Now the wild part was that there isn't any way for an outside observer to tell the difference; I mean, see that the two descriptions are inconsistent & existing at the same time. The guy in the spaceship by definition can't send a signal out that he's fine. And (the really crazy part I thought) if the observer tried to do an experiment, like bounce some light or rays just as the ship nears the horizon to see that it's in tact, the rays would have to have so much energy to get back that the experiment itself would incinerate the ship in exactly the way the math says he should look.

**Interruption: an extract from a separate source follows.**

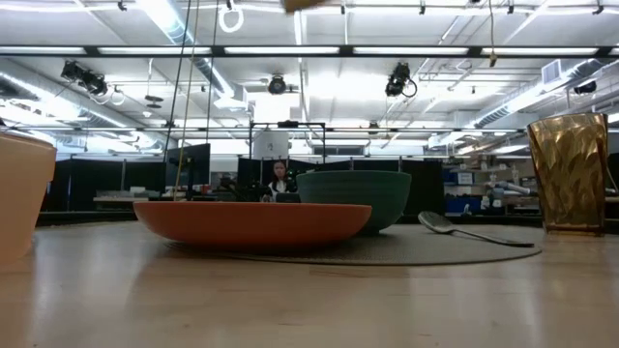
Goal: Arrange a breakfast setting
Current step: Pour the cereal from the cereal box into the blue bowl
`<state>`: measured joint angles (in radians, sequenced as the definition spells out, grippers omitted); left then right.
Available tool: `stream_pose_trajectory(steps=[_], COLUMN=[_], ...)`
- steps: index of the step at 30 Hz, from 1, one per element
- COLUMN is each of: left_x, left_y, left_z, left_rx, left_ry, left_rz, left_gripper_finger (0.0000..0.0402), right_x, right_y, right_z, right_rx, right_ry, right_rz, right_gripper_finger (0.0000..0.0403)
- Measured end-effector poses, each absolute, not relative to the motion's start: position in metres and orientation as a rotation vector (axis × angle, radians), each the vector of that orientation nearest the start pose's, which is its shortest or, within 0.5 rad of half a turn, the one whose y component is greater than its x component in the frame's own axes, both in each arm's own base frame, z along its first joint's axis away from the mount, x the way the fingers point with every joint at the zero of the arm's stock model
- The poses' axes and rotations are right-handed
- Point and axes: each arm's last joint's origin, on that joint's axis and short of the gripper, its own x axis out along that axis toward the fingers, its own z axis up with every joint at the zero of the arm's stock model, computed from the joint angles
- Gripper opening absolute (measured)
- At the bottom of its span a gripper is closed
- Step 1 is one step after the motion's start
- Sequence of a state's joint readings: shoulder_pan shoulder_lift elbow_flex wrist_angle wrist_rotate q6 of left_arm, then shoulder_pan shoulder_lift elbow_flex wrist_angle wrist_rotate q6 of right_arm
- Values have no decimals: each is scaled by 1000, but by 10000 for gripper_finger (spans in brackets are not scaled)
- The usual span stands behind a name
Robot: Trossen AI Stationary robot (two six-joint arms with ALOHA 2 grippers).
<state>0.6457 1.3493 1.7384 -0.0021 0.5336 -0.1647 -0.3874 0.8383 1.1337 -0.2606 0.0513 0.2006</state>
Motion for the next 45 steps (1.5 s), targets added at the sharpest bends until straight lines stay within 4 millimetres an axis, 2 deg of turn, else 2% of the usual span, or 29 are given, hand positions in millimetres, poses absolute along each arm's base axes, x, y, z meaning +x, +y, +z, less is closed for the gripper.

So the punchline was supposed to be something like, there are these two realities side by side, the ship passing the horizon without even noticing anything different to a local observer, and the ship smushed out across the horizon at a million degrees to a distant observer, and they're both true at the same time, both true descriptions of the same thing, but from different perspectives. Then the next punchline was that you can apparently do the same thing for any arbitrarily enclosed space anywhere. So then the big punchline is supposed to be something like, at the end of the day, reality is data, that can even be packaged in different ways as long as they all translate into each other, that interacts with other data out there to make what we see. We're not really talking about little balls bouncing around "out there" anymore as the best way to describe reality.
Renzatic on 15/9/2013 at 22:48
So ultimately it's less "we're 2D projections into 3D space" as it is an extension on the concept of the observer in quantum physics appled to a macro level.
In other words, the universe looks and acts differently depending on where you're standing in it. What constitutes the entirety of the stable universe from one perspective is simply a thin, chaotic, two dimensional boundary at the periphery of something larger from another.
So in the situation where you cross the event horizon from a black hole, your information is being lost to everything outside of it, and looks to be obliterated in the process, but from your perspective, the conversion from one locality to another is nothing more than taking a one way trip into another section of space.
So I guess Nujeff was more correct than I was in that post above. It's not so much that there's a universal decoder though, so much as it is our brains actively decoding the information as we're given it from elsewhere, and the end result of what we get depends on where we're standing while we're looking at it.